Sophie Crozier : « une évolution législative sur la fin de vie ne règlera rien du tout »

18 Jan, 2023

Dans un entretien pour la revue Etudes, Sophie Crozier, neurologue et membre du Comité consultatif national d’éthique (CCNE), s’interroge sur la nécessité d’une nouvelle loi sur la fin de vie (cf. Fin de vie : la convention citoyenne est lancée). Une réflexion fondée sur son expérience auprès de patients victimes d’accidents vasculaires cérébraux avec des risques de handicap important ou de décès, ainsi que la coordination du comité local « soins palliatifs » de la Pitié-Salpêtrière.

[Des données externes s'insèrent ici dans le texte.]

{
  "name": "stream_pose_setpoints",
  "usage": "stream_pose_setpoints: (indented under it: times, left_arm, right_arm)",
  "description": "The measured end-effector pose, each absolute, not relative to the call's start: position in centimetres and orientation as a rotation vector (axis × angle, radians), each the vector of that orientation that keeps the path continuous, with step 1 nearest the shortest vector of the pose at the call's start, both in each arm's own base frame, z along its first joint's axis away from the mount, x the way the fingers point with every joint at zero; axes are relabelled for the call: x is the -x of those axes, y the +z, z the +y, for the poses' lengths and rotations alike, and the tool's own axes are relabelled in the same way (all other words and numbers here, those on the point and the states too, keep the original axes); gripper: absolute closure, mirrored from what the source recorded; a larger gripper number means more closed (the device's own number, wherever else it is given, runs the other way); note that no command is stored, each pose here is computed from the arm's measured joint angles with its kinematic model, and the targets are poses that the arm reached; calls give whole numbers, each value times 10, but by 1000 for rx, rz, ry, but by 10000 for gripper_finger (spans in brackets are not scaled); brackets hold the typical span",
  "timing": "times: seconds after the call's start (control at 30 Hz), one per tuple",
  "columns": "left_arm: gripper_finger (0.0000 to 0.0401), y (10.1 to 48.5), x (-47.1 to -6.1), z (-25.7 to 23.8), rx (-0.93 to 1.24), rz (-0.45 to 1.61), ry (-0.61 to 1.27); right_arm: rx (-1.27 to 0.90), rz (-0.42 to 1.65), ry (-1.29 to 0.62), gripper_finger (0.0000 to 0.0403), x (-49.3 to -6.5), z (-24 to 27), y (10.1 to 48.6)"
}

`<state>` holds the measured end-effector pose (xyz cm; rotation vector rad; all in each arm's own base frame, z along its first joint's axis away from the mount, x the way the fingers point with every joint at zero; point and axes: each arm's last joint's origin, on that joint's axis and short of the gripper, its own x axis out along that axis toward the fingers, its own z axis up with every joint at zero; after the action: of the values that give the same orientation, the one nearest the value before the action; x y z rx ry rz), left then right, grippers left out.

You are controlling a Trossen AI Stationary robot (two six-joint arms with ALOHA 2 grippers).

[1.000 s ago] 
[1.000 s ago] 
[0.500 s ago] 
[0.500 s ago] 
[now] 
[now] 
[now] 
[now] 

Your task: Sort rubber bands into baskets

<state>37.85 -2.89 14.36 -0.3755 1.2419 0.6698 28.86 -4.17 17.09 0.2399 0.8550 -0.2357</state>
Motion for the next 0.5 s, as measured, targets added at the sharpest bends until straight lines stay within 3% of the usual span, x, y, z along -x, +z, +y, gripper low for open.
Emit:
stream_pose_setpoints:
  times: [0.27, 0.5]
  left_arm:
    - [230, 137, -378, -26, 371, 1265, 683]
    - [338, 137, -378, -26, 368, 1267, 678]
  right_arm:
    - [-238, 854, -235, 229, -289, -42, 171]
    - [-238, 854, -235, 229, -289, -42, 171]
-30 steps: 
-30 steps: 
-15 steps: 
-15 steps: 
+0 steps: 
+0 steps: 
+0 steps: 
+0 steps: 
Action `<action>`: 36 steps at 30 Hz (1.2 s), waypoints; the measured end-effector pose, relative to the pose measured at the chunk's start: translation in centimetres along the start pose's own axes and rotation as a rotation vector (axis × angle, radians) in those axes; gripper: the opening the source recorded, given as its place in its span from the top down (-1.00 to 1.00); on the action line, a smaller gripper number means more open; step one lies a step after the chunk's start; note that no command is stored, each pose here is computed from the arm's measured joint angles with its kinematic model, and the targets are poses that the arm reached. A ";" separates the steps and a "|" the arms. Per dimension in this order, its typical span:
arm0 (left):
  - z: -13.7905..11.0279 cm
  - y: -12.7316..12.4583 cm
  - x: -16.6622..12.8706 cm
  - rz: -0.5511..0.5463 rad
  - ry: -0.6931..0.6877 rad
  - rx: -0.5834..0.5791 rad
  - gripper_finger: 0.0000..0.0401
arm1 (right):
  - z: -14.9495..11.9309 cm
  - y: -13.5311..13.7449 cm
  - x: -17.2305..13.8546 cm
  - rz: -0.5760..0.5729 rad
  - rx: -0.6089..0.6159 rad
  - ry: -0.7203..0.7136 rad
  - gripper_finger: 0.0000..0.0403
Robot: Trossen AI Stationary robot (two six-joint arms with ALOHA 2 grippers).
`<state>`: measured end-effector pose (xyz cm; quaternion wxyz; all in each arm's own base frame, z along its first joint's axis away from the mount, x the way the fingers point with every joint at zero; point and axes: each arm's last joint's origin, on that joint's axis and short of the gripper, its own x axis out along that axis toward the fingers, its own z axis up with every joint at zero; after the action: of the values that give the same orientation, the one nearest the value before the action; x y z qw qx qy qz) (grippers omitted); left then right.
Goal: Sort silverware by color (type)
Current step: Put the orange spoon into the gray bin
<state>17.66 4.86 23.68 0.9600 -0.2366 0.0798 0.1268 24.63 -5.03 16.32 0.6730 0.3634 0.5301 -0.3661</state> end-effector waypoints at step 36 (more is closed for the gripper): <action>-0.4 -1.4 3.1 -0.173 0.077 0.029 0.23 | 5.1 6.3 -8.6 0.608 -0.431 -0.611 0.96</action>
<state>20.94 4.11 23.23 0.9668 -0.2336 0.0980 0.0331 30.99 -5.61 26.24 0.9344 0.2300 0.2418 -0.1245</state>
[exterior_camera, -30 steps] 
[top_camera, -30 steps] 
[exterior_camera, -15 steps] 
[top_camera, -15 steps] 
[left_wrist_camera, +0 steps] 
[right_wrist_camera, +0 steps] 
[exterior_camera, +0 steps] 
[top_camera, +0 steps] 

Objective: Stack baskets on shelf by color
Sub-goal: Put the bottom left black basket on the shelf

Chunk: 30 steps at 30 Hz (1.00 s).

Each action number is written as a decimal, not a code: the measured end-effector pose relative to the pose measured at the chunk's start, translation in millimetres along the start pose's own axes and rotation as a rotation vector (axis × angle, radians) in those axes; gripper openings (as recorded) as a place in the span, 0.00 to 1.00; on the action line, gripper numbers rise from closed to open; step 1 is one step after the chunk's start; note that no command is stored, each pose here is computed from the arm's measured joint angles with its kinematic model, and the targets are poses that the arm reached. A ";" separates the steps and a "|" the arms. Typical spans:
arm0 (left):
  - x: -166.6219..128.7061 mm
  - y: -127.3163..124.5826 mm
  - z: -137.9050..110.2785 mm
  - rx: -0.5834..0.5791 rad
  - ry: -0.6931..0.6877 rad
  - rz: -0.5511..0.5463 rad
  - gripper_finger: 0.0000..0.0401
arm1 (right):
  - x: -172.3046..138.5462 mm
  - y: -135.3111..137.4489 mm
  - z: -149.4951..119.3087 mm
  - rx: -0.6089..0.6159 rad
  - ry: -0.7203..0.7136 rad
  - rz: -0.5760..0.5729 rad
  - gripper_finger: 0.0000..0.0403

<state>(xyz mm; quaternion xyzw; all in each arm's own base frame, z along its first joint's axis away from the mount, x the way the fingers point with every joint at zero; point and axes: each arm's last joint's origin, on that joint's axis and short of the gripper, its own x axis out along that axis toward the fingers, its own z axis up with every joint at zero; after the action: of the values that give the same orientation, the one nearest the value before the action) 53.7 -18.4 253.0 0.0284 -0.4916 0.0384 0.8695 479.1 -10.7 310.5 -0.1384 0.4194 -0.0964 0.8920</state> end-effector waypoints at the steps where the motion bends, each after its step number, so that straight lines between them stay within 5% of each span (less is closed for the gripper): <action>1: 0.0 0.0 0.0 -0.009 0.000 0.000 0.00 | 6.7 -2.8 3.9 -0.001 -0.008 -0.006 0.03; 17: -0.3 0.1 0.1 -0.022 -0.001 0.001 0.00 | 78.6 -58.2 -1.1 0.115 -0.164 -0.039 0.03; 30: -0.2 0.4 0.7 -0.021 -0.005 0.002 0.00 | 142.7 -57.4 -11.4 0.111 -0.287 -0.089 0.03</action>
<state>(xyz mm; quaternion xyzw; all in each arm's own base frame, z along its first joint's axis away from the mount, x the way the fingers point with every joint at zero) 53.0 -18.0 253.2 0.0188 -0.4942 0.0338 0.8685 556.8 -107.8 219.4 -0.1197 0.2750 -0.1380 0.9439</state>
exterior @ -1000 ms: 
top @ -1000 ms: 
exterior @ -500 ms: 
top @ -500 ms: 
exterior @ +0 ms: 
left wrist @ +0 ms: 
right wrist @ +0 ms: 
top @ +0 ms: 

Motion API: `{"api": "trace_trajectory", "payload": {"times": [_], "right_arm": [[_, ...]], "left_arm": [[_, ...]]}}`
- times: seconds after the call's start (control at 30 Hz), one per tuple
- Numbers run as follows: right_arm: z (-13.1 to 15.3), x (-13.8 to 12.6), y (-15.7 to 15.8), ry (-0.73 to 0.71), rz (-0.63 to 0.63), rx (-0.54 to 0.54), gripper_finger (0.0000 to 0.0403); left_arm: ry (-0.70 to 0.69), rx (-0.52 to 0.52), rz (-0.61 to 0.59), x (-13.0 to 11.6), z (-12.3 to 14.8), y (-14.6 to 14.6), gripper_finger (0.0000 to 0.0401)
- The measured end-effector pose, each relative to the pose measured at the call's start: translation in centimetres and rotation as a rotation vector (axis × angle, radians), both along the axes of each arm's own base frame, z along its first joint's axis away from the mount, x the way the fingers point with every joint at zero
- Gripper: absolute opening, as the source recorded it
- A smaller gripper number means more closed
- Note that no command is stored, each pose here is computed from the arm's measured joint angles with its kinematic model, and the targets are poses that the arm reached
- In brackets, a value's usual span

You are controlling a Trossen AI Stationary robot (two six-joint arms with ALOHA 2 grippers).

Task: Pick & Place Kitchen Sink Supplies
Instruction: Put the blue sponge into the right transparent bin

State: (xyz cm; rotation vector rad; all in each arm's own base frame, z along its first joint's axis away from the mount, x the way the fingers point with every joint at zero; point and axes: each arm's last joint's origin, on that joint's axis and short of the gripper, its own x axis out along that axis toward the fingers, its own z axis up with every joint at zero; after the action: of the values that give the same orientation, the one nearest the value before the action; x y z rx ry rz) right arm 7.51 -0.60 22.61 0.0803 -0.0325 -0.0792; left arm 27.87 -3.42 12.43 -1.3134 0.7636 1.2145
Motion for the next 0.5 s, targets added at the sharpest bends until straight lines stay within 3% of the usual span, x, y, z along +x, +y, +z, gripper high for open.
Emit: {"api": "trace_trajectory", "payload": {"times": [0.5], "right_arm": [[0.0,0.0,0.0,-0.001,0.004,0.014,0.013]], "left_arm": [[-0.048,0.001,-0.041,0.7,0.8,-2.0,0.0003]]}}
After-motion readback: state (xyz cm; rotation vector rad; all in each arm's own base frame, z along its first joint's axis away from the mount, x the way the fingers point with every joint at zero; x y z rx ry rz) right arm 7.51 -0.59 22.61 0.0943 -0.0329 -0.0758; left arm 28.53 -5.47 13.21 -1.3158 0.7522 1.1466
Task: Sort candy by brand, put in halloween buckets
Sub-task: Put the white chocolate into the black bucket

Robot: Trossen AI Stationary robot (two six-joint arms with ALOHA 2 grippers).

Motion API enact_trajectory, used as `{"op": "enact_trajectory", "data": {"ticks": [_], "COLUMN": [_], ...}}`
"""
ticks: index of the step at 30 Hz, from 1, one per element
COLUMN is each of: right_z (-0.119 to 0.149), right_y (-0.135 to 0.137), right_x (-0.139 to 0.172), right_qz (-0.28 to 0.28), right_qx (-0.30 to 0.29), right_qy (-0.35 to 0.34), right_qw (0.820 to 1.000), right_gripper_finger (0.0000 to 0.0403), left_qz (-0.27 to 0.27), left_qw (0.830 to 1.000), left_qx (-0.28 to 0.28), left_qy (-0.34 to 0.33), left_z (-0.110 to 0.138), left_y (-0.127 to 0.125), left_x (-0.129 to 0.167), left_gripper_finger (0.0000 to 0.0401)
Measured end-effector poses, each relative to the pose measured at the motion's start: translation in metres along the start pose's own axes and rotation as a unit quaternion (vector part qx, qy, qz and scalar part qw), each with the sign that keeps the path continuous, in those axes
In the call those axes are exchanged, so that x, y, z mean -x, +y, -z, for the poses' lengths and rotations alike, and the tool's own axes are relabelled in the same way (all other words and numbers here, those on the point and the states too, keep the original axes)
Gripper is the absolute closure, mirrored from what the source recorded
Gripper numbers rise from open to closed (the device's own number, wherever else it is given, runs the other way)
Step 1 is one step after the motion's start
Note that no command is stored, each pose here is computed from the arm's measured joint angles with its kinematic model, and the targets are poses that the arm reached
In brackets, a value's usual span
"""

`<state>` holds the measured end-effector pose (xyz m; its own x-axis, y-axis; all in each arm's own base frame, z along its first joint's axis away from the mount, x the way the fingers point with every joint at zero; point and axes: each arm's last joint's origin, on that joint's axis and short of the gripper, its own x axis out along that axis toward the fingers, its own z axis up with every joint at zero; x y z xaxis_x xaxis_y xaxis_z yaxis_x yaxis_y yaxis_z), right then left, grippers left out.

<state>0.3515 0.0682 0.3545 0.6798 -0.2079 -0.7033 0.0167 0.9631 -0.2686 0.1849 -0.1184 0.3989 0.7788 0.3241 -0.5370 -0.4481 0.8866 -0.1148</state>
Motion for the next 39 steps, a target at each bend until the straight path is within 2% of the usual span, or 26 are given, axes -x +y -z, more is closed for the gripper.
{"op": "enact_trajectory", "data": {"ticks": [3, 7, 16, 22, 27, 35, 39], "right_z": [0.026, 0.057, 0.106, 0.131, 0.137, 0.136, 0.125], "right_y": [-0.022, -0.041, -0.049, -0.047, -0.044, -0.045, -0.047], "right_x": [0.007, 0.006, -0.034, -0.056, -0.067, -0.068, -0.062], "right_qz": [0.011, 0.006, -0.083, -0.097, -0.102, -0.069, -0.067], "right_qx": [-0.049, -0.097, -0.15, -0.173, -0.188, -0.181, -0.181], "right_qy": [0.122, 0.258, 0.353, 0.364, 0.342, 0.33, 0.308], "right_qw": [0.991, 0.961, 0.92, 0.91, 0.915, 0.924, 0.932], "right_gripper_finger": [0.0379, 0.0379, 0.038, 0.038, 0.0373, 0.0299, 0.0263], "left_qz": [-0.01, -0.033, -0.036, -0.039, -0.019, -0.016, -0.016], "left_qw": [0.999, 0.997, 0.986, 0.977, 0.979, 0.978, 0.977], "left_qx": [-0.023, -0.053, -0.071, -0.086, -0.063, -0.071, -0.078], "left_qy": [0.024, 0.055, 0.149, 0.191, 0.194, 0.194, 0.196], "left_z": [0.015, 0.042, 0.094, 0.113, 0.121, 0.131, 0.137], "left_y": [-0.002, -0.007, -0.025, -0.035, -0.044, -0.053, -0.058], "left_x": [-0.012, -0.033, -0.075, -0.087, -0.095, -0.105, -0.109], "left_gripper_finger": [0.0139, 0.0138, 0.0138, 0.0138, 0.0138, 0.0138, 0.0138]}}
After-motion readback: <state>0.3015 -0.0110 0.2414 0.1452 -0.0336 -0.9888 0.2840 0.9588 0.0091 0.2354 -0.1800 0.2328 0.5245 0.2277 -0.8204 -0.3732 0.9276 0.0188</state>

Soins palliatifs : une pratique au cœur du métier de soignant

Sophie Crozier considère que « le soin palliatif questionne la finalité de chaque acte médical, de chaque acte soignant », car « c’est le cœur [du] métier de soignant que d’être confronté à la souffrance et à la mort, et aux questions éthiques et existentielles qu’elles soulèvent » (cf. Soins palliatifs : de quoi parle-t-on ?).

« Source d’humilité, parce qu’elle nous confronte à beaucoup d’incertitudes et aux limites de la médecine », la culture palliative invite à « mieux considérer la dimension humaine de nos pratiques soignantes » ajoute-t-elle.

L’accompagnement des personnes en fin de vie et de leur famille ne devrait pas être assimilé à un échec de la médecine mais à un acte soignant. « La mort n’est pas un échec dans la pratique médicale, les soins palliatifs sont des soins actifs et l’accompagnement de la fin de vie une des missions fondamentales de la médecine » précise-t-elle tout en insistant sur le manque de personnel et de moyens (cf. Fin de vie : enquête auprès des médecins).

Répondant à l’argument selon lequel les personnes handicapées seraient malheureuses, elle note que 90% des patients tétraplégiques « estiment qu’ils sont très heureux et qu’ils ont une très bonne qualité de vie. Le fait d’être sévèrement handicapé n’empêche pas d’être heureux de vivre ». « Les personnes vivent parfois mal leur situation de handicap ou de souffrance physique et psychique parce qu’elles vivent dans une société qui leur renvoie l’image d’une condition humaine diminuée, voire inhumaine » explique-t-elle.

La nécessité de développer les soins palliatifs

« Une évolution législative sur la fin de vie ne règlera rien du tout », estime Sophie Crozier, car la médecine ne peut pas répondre à tout. Pour elle, la solution serait de développer les soins palliatifs, « d’avoir des soignants qui soient formés, des soignants qui soient en nombre suffisant pour accompagner des patients dans des situations de fin de vie difficiles, c’est-à-dire de pouvoir les écouter, les comprendre, soulager leurs souffrances et répondre à leurs attentes » (cf. Soins palliatifs : fermeture d’un service faute de médecin). Les soignants devraient « réinterroger » les demandes de suicide assisté ou d’euthanasie car le soulagement des souffrances pourrait être une réponse attendue.

« Sans idéaliser ces moments douloureux, il existe parfois des échanges essentiels et profonds qui représentent un temps nécessaire pour se confronter à la finitude de la vie et à la mort qui arrive. Abréger ces moments ou les supprimer, c’est prendre le risque de se priver d’une dimension de la confrontation à la mort, y compris pour les proches » explique-t-elle.

Dans le débat sur la fin de vie, elle insiste sur la nécessité de bien distinguer le « laisser mourir », c’est-à-dire l’arrêt des traitements et la poursuite des soins, du « faire mourir » qui implique de provoquer la mort délibérément, intentionnellement. « Qui serions-nous pour décider de retirer la vie » interroge-t-elle ? « L’acte de provoquer la mort est de l’ordre de la toute-puissance de la part de la personne qui peut le demander comme de celle qui peut le mettre en œuvre » dénonce-t-elle. « On voudrait maîtriser la fin de vie, on voudrait tout pouvoir gérer de notre vie, de la naissance à la mort », analyse le médecin (cf. Fin de vie : « ne dévoyons pas les soins palliatifs »).